We also re-analyzed our previously published experiments (Indzhykulian et al., 2013) to examine the changes in the wedge-shaped tips of IHC stereocilia after tip link breakage. Immediately after treatment with BAPTA for 15 min at room temperature, the conical wedge at the tips of the second-row stereocilia was still present (Figure 7D,E). However, within ~10–20 min of recovery in normal extracellular medium and 37°C, the tips of these stereocilia became round (Figure 7D,E). The wedge-shaped tips of the second-row stereocilia reappeared with the regeneration of the tip links at 7 hr of recovery (Figure 7D). We concluded that the previously reported ‘rounding’ of the stereocilia tips after tip link breakage (Kachar et al., 2000; Rzadzinska et al., 2004) is consistent with our current results on the MET current-dependent remodeling of transducing stereocilia.
Discussion
Our study provides the first experimental evidence for the role of the MET current in the maintenance of hair bundle structural stability in mammalian auditory hair cells. Somewhat similar mechanisms were hypothesized to explain the development of the remarkable staircase morphology of the hair cell stereocilia bundle (Tilney et al. 1992) or to explain particular mouse mutant phenotypes (Alagramam et al., 2011; Caberlotto et al., 2011a, 2011b), but they have never been experimentally proved. In this study, remodeling at the tips of stereocilia and their subsequent retraction were observed (i) after treatment with various chemically unrelated blockers of the MET channels, (ii) after breakage of the tip links and associated loss of the MET current, and (iii) only in mechanotransducing shorter row stereocilia but not in the tallest row stereocilia. This evidence strongly suggests that stereocilia remodeling in our experiments is initiated by the reduction (or complete loss) of the resting MET current.
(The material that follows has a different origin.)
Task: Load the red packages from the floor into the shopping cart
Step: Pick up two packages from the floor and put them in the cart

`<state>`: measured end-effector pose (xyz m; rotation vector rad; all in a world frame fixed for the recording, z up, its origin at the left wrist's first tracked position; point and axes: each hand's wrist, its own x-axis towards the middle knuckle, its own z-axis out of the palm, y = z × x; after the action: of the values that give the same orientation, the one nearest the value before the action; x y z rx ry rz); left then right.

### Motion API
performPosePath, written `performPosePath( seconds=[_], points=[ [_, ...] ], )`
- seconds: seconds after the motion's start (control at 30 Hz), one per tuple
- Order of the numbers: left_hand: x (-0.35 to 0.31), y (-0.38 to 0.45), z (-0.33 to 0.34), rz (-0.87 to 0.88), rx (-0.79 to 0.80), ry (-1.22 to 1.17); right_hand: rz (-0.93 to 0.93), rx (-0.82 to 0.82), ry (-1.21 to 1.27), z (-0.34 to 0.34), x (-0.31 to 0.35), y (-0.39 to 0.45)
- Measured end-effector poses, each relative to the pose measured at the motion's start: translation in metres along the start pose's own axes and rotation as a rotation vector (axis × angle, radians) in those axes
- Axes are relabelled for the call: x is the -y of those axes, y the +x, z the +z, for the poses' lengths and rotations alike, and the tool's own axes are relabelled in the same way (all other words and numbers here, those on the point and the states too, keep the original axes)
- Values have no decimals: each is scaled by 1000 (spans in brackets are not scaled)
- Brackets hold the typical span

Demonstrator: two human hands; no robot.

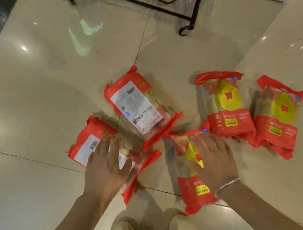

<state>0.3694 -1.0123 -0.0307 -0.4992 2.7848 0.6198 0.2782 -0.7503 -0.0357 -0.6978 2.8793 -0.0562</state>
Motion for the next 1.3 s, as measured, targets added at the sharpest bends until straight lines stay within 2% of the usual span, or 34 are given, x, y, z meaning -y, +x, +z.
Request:
performPosePath(
  seconds=[0.13,0.23,0.33,0.43,0.5,0.57,0.73,0.8,0.87,0.93,1.03,1.1,1.2,1.3],
  points=[
    [35,20,57,-16,-2,61,-12,-43,52,69,-9,11],
    [48,26,82,-66,-168,53,48,-8,87,87,-13,16],
    [49,27,91,-340,-293,-98,304,110,193,82,-19,21],
    [51,30,86,-699,-249,-411,590,231,318,76,-28,21],
    [48,30,80,-898,-244,-622,658,251,445,79,-33,19],
    [46,28,81,-1014,-241,-770,639,238,501,86,-34,18],
    [57,24,96,-1070,-320,-963,566,115,564,100,-36,13],
    [59,23,95,-1087,-371,-1046,594,4,587,103,-40,6],
    [60,23,94,-1112,-344,-1151,667,-81,595,105,-38,-3],
    [66,25,98,-1111,-277,-1260,739,-11,578,108,-34,-5],
    [68,22,97,-1102,-256,-1348,778,317,513,109,-35,2],
    [67,22,95,-1097,-253,-1358,777,436,571,106,-38,9],
    [68,23,92,-1065,-290,-1372,720,420,715,103,-41,15],
    [66,24,89,-996,-280,-1325,647,359,741,97,-39,17]
  ],
)
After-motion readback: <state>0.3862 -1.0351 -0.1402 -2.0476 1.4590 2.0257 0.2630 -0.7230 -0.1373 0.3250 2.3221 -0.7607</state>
Reproduction of these phenomena with the changes in intracellular Ca2+ buffering or extracellular Ca2+ concentration suggests that Ca2+ influx might represent an essential component of the MET current that controls the stability of the transducing stereocilium. However, further experimentation is needed to determine the exact role of Ca2+ in stereocilia remodeling.
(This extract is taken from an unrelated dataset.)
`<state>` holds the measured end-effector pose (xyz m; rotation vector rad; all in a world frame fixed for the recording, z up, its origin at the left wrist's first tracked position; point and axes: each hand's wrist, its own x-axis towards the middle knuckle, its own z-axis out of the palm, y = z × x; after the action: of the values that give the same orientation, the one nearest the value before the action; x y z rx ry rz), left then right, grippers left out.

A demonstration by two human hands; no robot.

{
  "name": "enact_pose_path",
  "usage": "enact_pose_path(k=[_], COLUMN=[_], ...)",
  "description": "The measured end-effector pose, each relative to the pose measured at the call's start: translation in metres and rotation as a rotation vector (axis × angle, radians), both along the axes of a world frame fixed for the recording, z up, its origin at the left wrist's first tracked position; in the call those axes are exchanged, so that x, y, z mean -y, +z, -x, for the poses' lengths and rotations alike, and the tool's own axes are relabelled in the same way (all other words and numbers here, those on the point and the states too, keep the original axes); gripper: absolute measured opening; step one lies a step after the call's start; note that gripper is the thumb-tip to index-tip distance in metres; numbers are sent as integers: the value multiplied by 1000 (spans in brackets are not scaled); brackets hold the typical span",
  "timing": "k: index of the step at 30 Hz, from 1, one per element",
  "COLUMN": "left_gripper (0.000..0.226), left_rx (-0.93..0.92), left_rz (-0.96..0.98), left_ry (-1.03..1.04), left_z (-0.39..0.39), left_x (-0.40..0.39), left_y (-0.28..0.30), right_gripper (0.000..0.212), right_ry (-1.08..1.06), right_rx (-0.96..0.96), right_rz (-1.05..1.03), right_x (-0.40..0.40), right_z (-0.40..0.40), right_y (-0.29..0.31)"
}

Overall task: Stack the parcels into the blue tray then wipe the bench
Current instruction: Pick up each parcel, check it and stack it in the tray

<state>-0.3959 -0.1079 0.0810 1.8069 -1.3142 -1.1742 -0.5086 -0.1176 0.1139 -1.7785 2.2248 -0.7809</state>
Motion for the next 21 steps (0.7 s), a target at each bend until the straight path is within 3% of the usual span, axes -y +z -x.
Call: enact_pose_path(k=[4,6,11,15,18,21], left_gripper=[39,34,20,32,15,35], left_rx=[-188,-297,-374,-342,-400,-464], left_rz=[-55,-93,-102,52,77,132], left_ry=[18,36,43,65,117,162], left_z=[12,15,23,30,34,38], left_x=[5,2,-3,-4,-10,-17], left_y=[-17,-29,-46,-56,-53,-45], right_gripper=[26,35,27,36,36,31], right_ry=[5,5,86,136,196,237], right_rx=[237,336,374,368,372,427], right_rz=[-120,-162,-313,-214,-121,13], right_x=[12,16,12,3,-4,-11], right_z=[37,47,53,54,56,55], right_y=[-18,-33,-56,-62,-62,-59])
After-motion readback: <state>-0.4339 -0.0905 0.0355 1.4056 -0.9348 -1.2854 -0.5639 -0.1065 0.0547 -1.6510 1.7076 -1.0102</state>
An important limitation of our study is that it was performed in young postnatal hair cells with stereocilia bundles that are not entirely mature. Unfortunately, it is hard to determine whether the observed MET-dependent stereocilia remodeling is present in the adult auditory hair cells, because the adult hair cells do not survive in culture. However, several lines of evidence indicate that the auditory hair cells in the middle of the cochlea at P4-P5 may demonstrate phenomena that are present in older hair cells. First, these hair cells exhibit well-developed MET current (Waguespack et al., 2007; Lelli et al., 2009). Second, the actin core of stereocilia in these cells seems to be already stable after a period of initial growth, while actin remodeling at the stereocilia tips is qualitatively similar to that in adult cells (Zhang et al., 2012; Drummond et al., 2015; Narayanan et al., 2015). Third, this developmental age seems to coincide with the switch of myosin 15a isoforms that underlies the transition from predominant growth to the maintenance of the hair bundle (Fang et al., 2015). Fourth, we observed the MET-dependent remodeling of transducing stereocilia also in rat and mouse OHCs and IHCs at P6 (Figure 1—figure supplement 1 and data not shown). Last but not least, the developmental growth of stereocilia bundles in the mid-cochlear OHCs is already at the plateau at P4 (Kaltenbach et al., 1994), while the growth of IHC stereocilia bundles continues until ~P18 (Kaltenbach et al., 1994; Peng et al., 2009). Therefore, the MET-dependent stereocilia remodeling observed in our study may reflect basic mechanisms controlling the height and the shape of transducing stereocilia after their initial growth.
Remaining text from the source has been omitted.